12-03, 14:00–14:30 (UTC), General Track
Non-Intrusive Load Monitoring (NILM) is a key technique in data-driven energy management and home automation, aimed at disaggregating energy consumption to identify active appliances in households and quantify their energy usage. This presentation:
- Provides an overview of NILM, highlighting its advantages and reviewing state-of-the-art deep learning algorithms developed for this purpose.
- Examines smart meters and IoT devices in energy systems, with a focus on the Chain2 protocol used in Italian energy systems. This event-based protocol generates low-volume data, enabling real-time energy monitoring and alerting.
- Presents examples of deep learning models trained on real-world IoT sensor data from energy meters, demonstrating their application in energy disaggregation.
This session offers an insightful overview of real-world deep learning applications in energy systems. While tailored for data scientists and data engineers interested in these fields, no prior knowledge is required. Join to explore how these technologies are driving energy optimization, cost reduction, and enhancing personal energy consumption awareness.

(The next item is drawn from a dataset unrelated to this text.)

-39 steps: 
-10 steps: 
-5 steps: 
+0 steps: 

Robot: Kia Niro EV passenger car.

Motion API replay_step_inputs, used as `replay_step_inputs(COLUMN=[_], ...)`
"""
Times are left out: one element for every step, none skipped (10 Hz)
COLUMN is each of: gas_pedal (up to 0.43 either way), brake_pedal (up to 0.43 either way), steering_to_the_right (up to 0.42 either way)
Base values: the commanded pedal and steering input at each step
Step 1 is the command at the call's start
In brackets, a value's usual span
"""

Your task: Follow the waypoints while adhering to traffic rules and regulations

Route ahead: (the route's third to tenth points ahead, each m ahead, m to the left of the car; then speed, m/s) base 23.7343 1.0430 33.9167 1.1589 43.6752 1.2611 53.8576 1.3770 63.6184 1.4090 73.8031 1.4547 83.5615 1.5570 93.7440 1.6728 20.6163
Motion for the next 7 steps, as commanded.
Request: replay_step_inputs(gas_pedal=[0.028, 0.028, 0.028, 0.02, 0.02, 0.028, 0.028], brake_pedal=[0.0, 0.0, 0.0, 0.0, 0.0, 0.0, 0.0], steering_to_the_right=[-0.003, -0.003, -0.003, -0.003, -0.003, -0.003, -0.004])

Non-Intrusive Load Monitoring (NILM) aims to track the energy consumption of individual household appliances, helping to increase awareness of energy savings, reduce waste, and improve smart home automation through integrated domotic systems.
Currently, scientific research on NILM mostly relies on synthetic datasets or small-scale real-world datasets from a few homes, often using energy clamps rather than actual data from energy meters.
This presentation explores these topics, with a focus on how we implemented a real-world NILM service for one of our clients using IoT devices that gather data in near-real time from smart meters. The presentation is structured as follows:
- The first part introduces the NILM problem, explaining its benefits for both consumers and energy providers, while also highlighting the challenges in this field. (Approx. 5 minutes)
- The second part discusses the protocols and standards implemented in Italy in response to the EU energy metering directive. Specifically, it highlights the Chain2 protocol, which enables IoT devices to access real-time energy measurements from smart meters, allowing for real-time monitoring of energy consumption. It also compares energy clamps with smart metering, emphasizing the advantages of smart meters. (Approx. 10 minutes)
- The third part focuses on state-of-the-art approaches for NILM and explains how our company developed a NILM service. It details strategies for effectively training deep learning models on real-world data to classify active appliances. (Approx. 10 minutes)
Audience:
This session is for anyone interested in deep learning, IoT, or energy management, whether you are a data scientist, data engineer, an energy expert, or simply curious about how these technologies work together.
Type and Tone:
The talk is informative and focuses on real-world examples, demonstrating practical applications of deep learning in energy systems.
Takeaways:
You will learn how deep learning is changing the way we manage energy, how IoT devices are used for real-time monitoring, and how these advancements can help save energy and reduce costs in everyday life. Additionally, you will become more aware of your own energy usage!
No previous knowledge expected
I am a Data Scientist who loves deep learning, MLOps, and working with data. I enjoy participating in conferences and competing in Machine Learning challenges to continually improve my skills. I also love traveling and visiting new places around the world.
I began my career as a Telecommunications Engineer with a background in Statistical Signal Processing, pretty tough stuff! After working for 3 years in university research and industry R&D, I joined AgileLab, an Italian consulting company with the mission of "elevating the data engineering game and empowering companies to shape their future around data."
I believe that successful data science projects should be built on solid software engineering and data engineering practices to ensure effectiveness and reliability.